> How to complete this task:
Return only the lines starting at the line that contains "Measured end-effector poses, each" and ending with the final line of the listing; include both endpoints.

> Stored data:

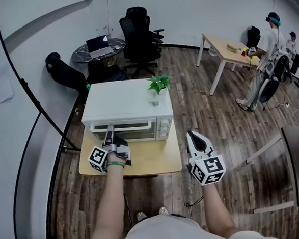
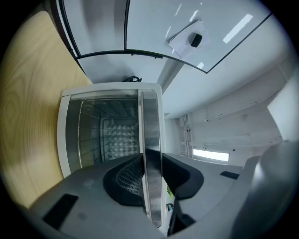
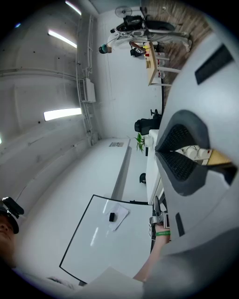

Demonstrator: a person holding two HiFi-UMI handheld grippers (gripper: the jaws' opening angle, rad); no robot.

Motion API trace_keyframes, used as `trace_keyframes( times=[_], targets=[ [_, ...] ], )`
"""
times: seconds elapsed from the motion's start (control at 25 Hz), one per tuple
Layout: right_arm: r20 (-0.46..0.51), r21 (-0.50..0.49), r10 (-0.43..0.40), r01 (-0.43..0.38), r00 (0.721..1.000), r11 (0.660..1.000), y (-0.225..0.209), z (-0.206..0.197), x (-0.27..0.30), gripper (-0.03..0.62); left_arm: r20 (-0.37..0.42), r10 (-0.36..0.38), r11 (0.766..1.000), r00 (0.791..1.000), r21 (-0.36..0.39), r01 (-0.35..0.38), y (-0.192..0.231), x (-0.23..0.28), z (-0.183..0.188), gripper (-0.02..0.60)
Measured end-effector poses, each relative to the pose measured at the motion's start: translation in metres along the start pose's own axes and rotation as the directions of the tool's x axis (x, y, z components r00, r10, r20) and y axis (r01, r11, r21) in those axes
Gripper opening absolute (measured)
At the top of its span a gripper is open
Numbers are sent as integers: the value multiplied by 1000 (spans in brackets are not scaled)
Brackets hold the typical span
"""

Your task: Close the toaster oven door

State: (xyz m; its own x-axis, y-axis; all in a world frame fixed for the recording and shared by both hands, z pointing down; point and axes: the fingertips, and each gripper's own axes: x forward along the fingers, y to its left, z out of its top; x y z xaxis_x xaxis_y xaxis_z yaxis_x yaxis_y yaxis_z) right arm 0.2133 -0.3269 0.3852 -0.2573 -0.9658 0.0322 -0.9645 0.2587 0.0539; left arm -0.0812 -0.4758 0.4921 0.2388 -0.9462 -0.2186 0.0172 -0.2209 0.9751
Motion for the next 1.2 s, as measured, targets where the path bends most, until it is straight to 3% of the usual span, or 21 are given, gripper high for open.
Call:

> Answer for this exercise:
Measured end-effector poses, each relative to the pose measured at the motion's start: translation in metres along the start pose's own axes and rotation as the directions of the tool's x axis (x, y, z components r00, r10, r20) and y axis (r01, r11, r21) in those axes
Gripper opening absolute (measured)
At the top of its span a gripper is open
Numbers are sent as integers: the value multiplied by 1000 (spans in brackets are not scaled)
Brackets hold the typical span
"""

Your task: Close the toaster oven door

State: (xyz m; its own x-axis, y-axis; all in a world frame fixed for the recording and shared by both hands, z pointing down; point and axes: the fingertips, and each gripper's own axes: x forward along the fingers, y to its left, z out of its top; x y z xaxis_x xaxis_y xaxis_z yaxis_x yaxis_y yaxis_z) right arm 0.2133 -0.3269 0.3852 -0.2573 -0.9658 0.0322 -0.9645 0.2587 0.0539; left arm -0.0812 -0.4758 0.4921 0.2388 -0.9462 -0.2186 0.0172 -0.2209 0.9751
Motion for the next 1.2 s, as measured, targets where the path bends most, until it is straight to 3% of the usual span, or 21 are given, gripper high for open.
Call:

This completes the required output.